In fact, I think most Canadians, no matter where their ancestors hailed from, were somehow shaped by the legacy of colonialism (and some, of course, were advantaged by it). This is true of descendants of French colonists as it is true of new immigrants from the Indian subcontinent or refugees from Syria.

After some soul searching, I have decided to be part of the festivities on July 1. Our family will spend the day participating in Canada Day activities and events, and top it off with the fireworks show.

We will do more

However, we will do more. We will attend an event organized by Indigenous activists and we will replenish our home library with children's books reflecting Indigenous traditions and stories. Our children will always hear their parents speak of Indigenous people with respect and gratitude.

I will also reach out to my Indigenous friends and tell them that they can count on this distant cousin as an ally and friend. From me, they will not get sympathy, but actionable solidarity.

I also recognize that it is due to their leadership that I and many other Canadians place social justice at the top of our priorities: equitable opportunities for all Canadians, respect for our environment, the safety of women and girls, access to clear water and sanitation and respect for land rights.

On July 1, 2017, my view of Canada will not be limited to the opportunities it afforded me.

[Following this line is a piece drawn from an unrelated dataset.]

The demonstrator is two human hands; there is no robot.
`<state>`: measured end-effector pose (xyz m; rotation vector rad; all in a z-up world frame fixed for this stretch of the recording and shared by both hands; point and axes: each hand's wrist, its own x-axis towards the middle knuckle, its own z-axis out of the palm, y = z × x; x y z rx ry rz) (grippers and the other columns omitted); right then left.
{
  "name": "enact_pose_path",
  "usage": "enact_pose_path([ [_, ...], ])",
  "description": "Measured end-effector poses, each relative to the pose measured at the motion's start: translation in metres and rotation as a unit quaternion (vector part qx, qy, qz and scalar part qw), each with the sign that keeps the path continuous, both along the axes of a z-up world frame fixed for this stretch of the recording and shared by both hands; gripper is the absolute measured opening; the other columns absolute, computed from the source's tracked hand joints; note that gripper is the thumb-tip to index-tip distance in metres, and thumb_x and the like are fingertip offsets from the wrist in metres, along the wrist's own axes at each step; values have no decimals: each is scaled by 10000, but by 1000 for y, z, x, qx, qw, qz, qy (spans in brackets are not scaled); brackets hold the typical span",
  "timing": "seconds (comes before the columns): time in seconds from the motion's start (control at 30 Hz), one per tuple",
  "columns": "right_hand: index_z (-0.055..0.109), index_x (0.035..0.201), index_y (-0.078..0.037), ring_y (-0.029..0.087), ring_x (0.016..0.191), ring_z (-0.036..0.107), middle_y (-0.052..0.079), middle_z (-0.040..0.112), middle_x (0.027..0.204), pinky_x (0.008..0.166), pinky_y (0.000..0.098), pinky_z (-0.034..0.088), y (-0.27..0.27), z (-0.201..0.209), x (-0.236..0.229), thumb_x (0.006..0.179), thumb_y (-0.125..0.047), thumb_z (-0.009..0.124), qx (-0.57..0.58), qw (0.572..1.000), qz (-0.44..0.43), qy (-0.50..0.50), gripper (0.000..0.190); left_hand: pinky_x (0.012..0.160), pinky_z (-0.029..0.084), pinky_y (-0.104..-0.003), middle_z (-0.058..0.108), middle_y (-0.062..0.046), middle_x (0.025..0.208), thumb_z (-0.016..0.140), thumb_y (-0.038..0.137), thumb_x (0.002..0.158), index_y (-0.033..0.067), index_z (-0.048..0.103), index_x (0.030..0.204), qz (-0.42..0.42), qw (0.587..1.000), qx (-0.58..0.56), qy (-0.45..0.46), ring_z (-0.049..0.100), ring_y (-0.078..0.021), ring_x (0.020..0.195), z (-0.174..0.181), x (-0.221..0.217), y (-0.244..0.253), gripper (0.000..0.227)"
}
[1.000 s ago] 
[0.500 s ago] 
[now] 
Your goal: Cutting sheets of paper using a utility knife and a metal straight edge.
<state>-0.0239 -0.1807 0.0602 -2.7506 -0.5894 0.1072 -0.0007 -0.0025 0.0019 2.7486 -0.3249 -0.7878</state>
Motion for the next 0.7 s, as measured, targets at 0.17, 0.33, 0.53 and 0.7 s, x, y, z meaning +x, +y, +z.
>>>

My Canada includes the parts often unseen and unsung, where there is poverty, substandard housing, water not safe to drink, poor infrastructure, families grieving their girls, mothers and daughters

My Canada includes those who carry the unshakable burden of history. My Canada also includes resurgent peoples who will assert their rightful place in our history, present and future.

My Canada is a work in progress, progress that we all must commit to accelerating so we bridge the fault lines inside our Canadian family.